Et Laxmi réussit. Brillamment. Élève studieuse et appliquée, elle récolte de bonnes notes, mais plus encore, elle est curieuse, vive, pleine de vie.
« Elle me pose mille questions par jour, elle veut tout comprendre. Elle est mon professeur de bonheur, moi qui croyais que j’étais trop vieux pour apprendre encore », dit-il en souriant.
Père et fille partagent tout : les repas, les devoirs, les promenades, les fous rires… et la peinture. Laxmi adore regarder son père créer. Elle l’imite, elle peint, elle aussi.

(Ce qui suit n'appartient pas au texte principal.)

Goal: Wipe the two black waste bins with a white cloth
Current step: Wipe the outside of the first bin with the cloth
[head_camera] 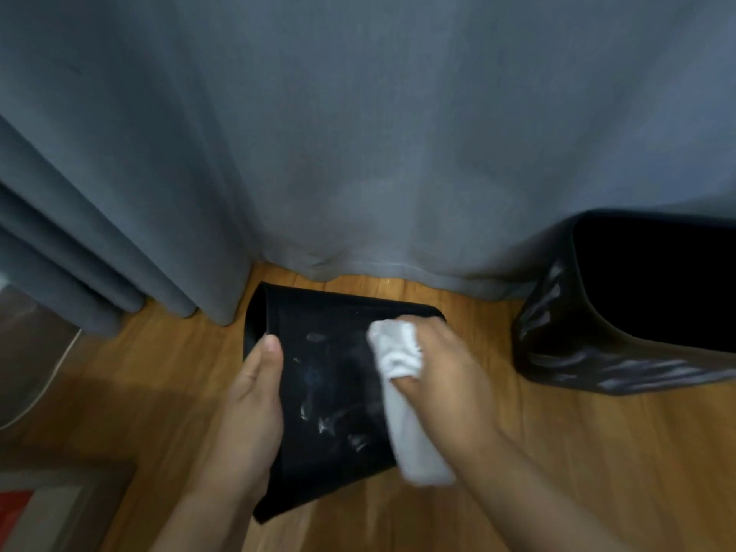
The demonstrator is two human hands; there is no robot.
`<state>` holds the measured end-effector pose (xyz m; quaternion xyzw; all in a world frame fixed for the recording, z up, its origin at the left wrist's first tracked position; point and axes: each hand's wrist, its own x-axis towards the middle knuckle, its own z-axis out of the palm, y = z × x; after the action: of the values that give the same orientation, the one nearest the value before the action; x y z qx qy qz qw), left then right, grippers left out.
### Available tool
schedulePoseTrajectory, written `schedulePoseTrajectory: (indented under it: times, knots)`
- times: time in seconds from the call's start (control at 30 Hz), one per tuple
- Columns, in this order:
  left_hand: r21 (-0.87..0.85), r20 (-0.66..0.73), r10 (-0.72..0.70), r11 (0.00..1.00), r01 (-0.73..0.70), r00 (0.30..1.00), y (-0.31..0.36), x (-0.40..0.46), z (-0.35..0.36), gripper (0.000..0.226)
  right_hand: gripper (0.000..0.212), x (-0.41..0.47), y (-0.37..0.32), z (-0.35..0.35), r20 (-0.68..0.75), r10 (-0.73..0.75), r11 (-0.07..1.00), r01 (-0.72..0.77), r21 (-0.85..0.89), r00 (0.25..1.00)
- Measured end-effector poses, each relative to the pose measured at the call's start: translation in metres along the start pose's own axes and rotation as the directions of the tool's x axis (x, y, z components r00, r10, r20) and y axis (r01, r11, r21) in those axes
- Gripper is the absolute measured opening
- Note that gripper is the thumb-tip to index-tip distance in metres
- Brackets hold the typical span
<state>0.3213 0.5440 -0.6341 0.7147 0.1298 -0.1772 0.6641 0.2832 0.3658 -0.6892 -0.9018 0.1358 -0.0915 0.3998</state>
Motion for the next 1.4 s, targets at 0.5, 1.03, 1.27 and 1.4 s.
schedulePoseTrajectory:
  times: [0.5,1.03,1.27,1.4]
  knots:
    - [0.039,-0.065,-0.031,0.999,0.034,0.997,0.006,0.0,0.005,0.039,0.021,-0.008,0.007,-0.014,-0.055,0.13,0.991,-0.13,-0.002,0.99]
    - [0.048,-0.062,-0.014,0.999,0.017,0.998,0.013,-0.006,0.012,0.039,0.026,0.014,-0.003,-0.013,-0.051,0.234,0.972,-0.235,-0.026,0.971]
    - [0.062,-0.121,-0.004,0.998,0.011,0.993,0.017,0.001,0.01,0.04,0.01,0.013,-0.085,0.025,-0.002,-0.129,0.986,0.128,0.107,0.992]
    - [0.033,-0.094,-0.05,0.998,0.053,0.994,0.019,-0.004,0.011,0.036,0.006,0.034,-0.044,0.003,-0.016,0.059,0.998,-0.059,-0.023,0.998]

Parfois, leurs toiles sont exposées côte à côte dans de petits marchés artisanaux.
« C’est notre galerie à nous », dit Kersley, avec une fierté non dissimulée.
« Quand elle peint, je vois mon âme à travers elle. Elle a cette sensibilité, cette délicatesse… Elle met de la lumière dans tout ce qu’elle touche. » Et de cette lumière, il se nourrit. Car certaines journées sont rudes. Les douleurs au dos, les angoisses de ne pas avoir assez pour le mois prochain, les insomnies pleines de doutes. Mais il ne flanche pas : « Elle est ma force. »
Kersley ne cache pas qu’il se sent parfois en décalage. À son âge, ses amis sont devenus grands-parents. « Moi, je fais encore les devoirs avec ma fille, je prépare les tartines le matin, je lave le linge à la main, je fais la cuisine le soir. Certains trouvent ça étrange. D’autres m’admirent. Mais au fond, je ne fais que suivre mon cœur. »
Et ce cœur est rempli d’une tendresse immense, d’un amour brut et pur. « L’amour d’un père, quand il est seul face au monde, il est puissant. Je n’ai pas de relais, pas de compagne, pas de grands-parents pour m’épauler. Je suis seul. Mais ça me rend encore plus attentif, encore plus fort. »
Malgré les incertitudes, Kersley rêve encore. Il rêve de voir sa fille devenir artiste, ou médecin, ou tout ce qu’elle voudra. Il espère pouvoir exposer à nouveau, vendre davantage de ses œuvres, avoir un petit atelier mieux aménagé. Il pense aussi à écrire un livre pour raconter son parcours, « pour que Laxmi sache, plus tard, combien je l’ai aimée ».
Et surtout, il ne veut jamais qu’elle doute de sa valeur. « Je veux qu’elle sache qu’elle est née d’un amour sincère, même s’il n’a pas duré. Et que son père l’a choisie, chaque jour, encore et encore. »
Kersley Racheea est peut-être un homme hors du temps. Mais il est surtout une preuve vivante que la paternité n’a pas d’âge, que l’amour d’un père peut porter un foyer entier, et que, parfois, les plus belles œuvres d’art sont celles que l’on élève, jour après jour, avec foi, courage et amour.